Could you filter the records below down to the lines that include the word "frame"?

(Stored entries)

·····

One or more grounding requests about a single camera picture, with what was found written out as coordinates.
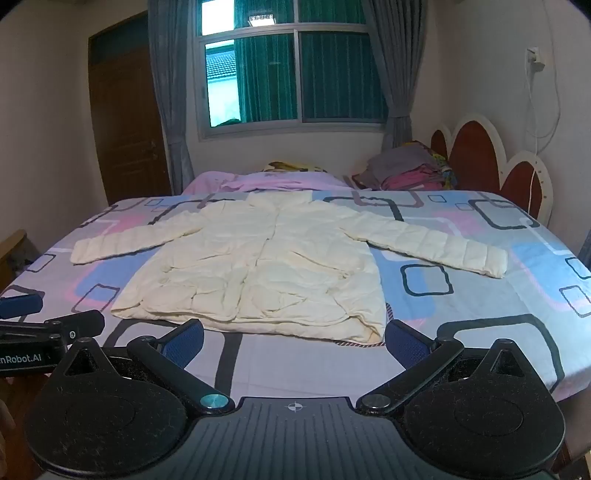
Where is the grey curtain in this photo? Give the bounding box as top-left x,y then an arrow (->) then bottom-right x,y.
361,0 -> 428,154
146,0 -> 200,198

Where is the pink folded garment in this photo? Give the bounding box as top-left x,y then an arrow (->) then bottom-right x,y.
381,167 -> 451,192

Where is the brown and white headboard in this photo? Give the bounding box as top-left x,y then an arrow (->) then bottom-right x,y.
428,114 -> 554,228

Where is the cream quilted jacket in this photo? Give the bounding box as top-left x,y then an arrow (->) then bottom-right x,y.
70,191 -> 509,345

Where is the brown wooden door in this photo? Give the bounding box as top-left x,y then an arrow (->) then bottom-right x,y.
87,10 -> 172,207

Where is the colourful printed folded cloth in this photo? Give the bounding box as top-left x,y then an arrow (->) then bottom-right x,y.
431,151 -> 459,191

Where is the grey folded garment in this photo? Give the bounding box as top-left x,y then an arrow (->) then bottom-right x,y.
366,142 -> 438,189

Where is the yellow printed pillow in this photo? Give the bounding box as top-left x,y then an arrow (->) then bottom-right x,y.
263,160 -> 331,174

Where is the pink blanket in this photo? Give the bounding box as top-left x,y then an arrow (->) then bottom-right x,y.
182,170 -> 357,198

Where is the sliding glass window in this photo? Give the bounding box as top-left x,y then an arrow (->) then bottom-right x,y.
196,0 -> 389,140

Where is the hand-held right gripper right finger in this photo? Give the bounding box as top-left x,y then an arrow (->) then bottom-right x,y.
355,319 -> 526,416

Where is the wooden furniture piece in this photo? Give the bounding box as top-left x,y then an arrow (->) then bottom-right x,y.
0,229 -> 29,278

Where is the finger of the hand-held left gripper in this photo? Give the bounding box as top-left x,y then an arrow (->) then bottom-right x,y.
0,294 -> 44,320
44,309 -> 106,346

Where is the white charger cable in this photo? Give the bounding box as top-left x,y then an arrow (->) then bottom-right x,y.
521,69 -> 563,219

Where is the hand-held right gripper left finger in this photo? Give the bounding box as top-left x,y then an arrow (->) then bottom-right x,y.
62,319 -> 234,416

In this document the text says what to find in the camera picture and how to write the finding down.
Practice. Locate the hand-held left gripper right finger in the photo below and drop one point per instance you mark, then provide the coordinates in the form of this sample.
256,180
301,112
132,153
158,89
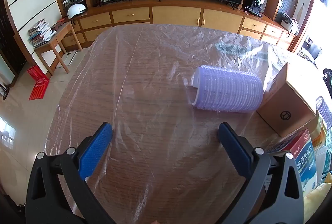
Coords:
234,151

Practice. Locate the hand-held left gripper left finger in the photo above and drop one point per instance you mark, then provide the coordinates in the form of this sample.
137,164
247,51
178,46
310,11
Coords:
94,151

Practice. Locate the blue and white medicine box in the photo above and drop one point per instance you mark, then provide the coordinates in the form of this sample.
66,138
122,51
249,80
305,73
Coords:
304,159

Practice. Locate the brown cardboard box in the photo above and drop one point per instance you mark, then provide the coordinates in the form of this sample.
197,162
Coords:
288,99

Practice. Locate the yellow tin can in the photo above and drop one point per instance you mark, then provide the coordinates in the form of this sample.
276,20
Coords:
321,141

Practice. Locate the red bag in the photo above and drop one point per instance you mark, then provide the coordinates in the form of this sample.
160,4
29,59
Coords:
39,84

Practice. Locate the white bathroom scale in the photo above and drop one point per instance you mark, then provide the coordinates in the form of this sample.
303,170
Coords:
68,58

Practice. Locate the small wooden side table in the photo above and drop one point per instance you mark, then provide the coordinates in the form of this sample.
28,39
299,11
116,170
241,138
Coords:
61,32

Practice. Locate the stack of books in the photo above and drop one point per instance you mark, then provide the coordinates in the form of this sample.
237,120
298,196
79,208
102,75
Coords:
41,32

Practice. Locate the white basket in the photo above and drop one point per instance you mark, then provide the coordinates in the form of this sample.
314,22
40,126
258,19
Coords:
289,23

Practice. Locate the white helmet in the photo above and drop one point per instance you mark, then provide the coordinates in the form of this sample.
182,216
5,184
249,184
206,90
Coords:
76,10

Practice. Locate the wooden television cabinet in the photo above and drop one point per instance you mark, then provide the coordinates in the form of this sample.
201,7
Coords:
176,15

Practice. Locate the black coffee machine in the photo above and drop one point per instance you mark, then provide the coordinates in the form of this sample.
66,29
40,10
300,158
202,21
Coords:
256,5

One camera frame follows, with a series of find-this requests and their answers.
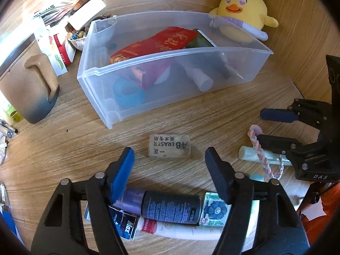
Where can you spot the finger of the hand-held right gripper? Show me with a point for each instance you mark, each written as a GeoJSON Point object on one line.
{"type": "Point", "coordinates": [276, 142]}
{"type": "Point", "coordinates": [277, 115]}

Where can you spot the beige eraser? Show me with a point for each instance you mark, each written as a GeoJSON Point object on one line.
{"type": "Point", "coordinates": [170, 146]}

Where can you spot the red and white box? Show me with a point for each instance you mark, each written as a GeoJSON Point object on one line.
{"type": "Point", "coordinates": [63, 50]}

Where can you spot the white cylindrical container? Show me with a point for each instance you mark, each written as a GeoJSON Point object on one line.
{"type": "Point", "coordinates": [203, 82]}

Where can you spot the glass beads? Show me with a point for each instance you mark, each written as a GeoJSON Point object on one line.
{"type": "Point", "coordinates": [77, 34]}

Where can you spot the fruit print white carton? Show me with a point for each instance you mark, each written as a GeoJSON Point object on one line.
{"type": "Point", "coordinates": [57, 58]}

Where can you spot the yellow green small object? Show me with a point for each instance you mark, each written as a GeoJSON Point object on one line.
{"type": "Point", "coordinates": [13, 114]}

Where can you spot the brown gradient mug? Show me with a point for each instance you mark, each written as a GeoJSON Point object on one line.
{"type": "Point", "coordinates": [26, 90]}

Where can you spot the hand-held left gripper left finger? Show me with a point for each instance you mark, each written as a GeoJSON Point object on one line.
{"type": "Point", "coordinates": [123, 170]}

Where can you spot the white cream tube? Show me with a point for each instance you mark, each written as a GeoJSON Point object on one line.
{"type": "Point", "coordinates": [180, 231]}

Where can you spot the blue staples box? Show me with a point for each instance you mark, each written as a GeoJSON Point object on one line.
{"type": "Point", "coordinates": [127, 225]}

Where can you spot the dark purple spray bottle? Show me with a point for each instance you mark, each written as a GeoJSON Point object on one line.
{"type": "Point", "coordinates": [170, 207]}

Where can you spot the person's right forearm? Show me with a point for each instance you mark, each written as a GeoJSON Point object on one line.
{"type": "Point", "coordinates": [326, 217]}

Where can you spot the blue tape roll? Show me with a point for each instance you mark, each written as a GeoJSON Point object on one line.
{"type": "Point", "coordinates": [127, 95]}

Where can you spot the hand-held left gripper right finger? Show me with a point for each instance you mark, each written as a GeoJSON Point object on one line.
{"type": "Point", "coordinates": [217, 175]}

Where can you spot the white ballpoint pen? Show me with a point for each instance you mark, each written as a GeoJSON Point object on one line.
{"type": "Point", "coordinates": [237, 72]}

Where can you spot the clear plastic storage bin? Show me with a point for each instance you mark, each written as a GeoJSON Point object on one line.
{"type": "Point", "coordinates": [239, 66]}

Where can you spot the yellow chick plush toy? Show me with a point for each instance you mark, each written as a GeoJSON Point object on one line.
{"type": "Point", "coordinates": [244, 8]}

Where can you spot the white red carton box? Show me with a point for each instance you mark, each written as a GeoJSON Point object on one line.
{"type": "Point", "coordinates": [55, 9]}

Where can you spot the pale green tube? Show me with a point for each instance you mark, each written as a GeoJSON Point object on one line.
{"type": "Point", "coordinates": [251, 154]}

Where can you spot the floral print small box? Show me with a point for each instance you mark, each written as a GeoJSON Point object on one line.
{"type": "Point", "coordinates": [213, 211]}

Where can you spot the white cardboard box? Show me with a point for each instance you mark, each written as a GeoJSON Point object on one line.
{"type": "Point", "coordinates": [87, 12]}

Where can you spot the red foil packet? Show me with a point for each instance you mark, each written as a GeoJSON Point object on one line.
{"type": "Point", "coordinates": [159, 42]}

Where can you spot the white bowl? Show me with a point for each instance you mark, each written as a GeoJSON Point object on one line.
{"type": "Point", "coordinates": [78, 43]}

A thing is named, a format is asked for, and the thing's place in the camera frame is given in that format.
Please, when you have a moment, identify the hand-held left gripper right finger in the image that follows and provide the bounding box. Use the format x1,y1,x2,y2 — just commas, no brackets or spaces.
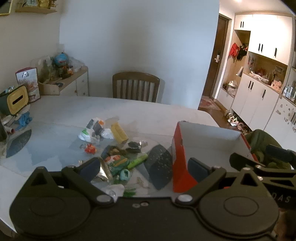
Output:
175,158,266,207

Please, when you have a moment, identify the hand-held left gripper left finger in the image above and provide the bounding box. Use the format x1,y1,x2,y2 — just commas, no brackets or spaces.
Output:
27,157,115,207

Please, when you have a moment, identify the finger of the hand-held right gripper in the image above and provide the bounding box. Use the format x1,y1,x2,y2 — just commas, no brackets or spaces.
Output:
229,152,266,168
265,144,296,164

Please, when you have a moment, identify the red cardboard box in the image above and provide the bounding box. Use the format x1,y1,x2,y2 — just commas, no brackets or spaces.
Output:
172,120,259,193

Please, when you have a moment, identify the brown mushroom toy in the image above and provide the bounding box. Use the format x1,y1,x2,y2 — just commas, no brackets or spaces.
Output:
107,145,127,156

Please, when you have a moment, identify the white plastic bag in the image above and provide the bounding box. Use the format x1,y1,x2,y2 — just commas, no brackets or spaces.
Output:
78,117,114,142

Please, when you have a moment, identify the light green tube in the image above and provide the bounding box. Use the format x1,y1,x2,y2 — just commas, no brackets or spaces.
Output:
127,154,149,170

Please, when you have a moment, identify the silver foil wrapper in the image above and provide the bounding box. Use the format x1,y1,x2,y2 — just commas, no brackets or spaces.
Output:
91,157,114,184

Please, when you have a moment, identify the small red wrapper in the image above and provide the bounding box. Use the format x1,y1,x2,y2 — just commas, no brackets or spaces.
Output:
80,143,97,154

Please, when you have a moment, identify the green jacket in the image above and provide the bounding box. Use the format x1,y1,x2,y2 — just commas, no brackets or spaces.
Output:
245,129,296,169

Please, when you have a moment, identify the green orange snack packet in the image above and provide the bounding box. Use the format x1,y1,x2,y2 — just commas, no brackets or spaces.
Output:
104,155,130,175

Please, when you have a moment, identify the light blue printed table mat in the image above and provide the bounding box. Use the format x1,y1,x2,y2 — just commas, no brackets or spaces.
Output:
0,116,176,200

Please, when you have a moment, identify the pair of light sandals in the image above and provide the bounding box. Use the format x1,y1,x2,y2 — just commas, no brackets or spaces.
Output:
224,111,248,133

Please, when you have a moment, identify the yellow carton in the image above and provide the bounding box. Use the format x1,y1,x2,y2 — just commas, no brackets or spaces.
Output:
110,122,129,144

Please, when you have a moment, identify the dark tea leaf packet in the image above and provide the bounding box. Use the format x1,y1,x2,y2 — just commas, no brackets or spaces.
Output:
128,141,142,154

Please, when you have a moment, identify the white hallway cabinet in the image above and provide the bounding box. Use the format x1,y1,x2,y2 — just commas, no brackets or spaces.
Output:
217,13,296,139

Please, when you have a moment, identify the patterned doormat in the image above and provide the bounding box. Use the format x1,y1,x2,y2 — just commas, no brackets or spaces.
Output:
198,97,223,111

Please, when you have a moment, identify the blue cloth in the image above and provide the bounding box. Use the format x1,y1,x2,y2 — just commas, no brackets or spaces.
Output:
14,111,33,131

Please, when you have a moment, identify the white wooden sideboard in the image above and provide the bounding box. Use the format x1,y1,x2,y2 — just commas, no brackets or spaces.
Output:
38,65,90,97

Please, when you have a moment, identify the beige wooden tray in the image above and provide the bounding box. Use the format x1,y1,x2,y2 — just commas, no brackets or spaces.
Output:
38,80,64,96

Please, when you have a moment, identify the wooden dining chair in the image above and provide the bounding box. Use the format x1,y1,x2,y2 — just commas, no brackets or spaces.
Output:
112,72,161,103

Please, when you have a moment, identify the green yellow tissue box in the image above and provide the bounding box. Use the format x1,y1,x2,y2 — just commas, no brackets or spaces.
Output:
0,84,29,115

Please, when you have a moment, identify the dark brown door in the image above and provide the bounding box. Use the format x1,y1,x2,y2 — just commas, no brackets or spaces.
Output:
202,13,230,109

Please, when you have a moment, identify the clear plastic bag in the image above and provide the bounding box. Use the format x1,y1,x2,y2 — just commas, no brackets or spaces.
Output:
68,57,82,71

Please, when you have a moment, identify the red hanging cloth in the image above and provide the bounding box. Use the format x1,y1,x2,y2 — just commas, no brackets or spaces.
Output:
229,42,240,59

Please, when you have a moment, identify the blue round package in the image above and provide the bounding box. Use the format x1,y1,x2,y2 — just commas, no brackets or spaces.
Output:
54,52,69,67

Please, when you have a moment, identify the wooden wall shelf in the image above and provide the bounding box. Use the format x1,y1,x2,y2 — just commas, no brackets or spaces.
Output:
15,0,57,15

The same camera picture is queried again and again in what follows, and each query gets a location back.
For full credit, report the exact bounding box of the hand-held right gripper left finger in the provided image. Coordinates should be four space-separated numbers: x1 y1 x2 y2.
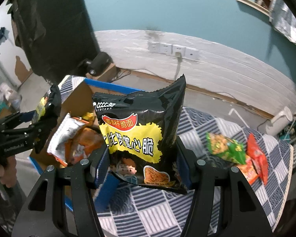
11 141 111 237

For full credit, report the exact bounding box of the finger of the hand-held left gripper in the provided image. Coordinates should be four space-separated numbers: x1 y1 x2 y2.
0 126 50 163
0 110 48 135

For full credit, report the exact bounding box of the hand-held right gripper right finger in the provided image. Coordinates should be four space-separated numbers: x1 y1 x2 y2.
175 136 274 237

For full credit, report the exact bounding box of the orange chips snack packet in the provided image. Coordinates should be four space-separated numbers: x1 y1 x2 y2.
65 127 106 165

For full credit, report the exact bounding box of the small black yellow snack packet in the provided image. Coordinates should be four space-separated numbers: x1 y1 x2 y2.
33 84 63 153

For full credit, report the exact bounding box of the orange white snack packet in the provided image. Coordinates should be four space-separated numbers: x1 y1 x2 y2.
47 113 89 167

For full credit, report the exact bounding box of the long gold snack packet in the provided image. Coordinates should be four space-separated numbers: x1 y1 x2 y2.
73 112 97 129

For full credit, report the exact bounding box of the blue cardboard box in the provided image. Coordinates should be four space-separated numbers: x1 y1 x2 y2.
29 77 146 211

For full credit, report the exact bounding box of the black yellow noodle snack packet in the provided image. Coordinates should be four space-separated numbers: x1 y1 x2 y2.
92 74 188 195

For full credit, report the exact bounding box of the person's left hand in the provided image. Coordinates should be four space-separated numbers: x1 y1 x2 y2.
0 156 17 178

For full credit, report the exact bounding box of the white plastic bag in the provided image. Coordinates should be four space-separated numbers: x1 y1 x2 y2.
0 83 22 119

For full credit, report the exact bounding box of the green snack packet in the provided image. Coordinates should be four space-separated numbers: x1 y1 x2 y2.
205 132 246 165

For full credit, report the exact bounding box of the blue patterned tablecloth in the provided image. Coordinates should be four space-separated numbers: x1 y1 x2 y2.
59 75 294 237

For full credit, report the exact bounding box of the small red orange snack packet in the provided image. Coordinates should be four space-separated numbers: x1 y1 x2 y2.
235 154 259 184

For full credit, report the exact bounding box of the white plastic strip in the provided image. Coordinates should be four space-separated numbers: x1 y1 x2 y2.
230 108 247 127

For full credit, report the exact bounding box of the dark cloth sheet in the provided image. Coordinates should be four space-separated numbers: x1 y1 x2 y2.
8 0 100 83

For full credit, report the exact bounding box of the brown cardboard box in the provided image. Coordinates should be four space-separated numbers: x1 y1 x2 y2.
89 63 117 83

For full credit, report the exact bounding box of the black device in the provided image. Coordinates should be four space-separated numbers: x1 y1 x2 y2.
75 52 112 77

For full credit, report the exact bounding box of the white kettle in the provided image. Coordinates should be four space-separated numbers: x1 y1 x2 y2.
265 106 293 136

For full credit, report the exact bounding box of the wooden window sill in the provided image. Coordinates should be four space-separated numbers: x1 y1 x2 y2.
235 0 270 16

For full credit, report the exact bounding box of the silver crinkled curtain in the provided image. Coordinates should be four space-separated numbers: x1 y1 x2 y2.
269 0 296 50

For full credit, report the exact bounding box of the white plug with cable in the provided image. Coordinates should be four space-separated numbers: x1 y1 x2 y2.
174 52 183 79

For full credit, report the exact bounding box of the white wall socket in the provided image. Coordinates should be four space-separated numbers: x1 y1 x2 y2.
173 45 186 58
160 43 173 55
185 48 200 60
148 42 161 53

·····

* _Expected answer_
One camera frame follows, with a series of find-this requests and their answers.
A thing is named, a format is asked for, and the thing's place in the camera frame is given in that format.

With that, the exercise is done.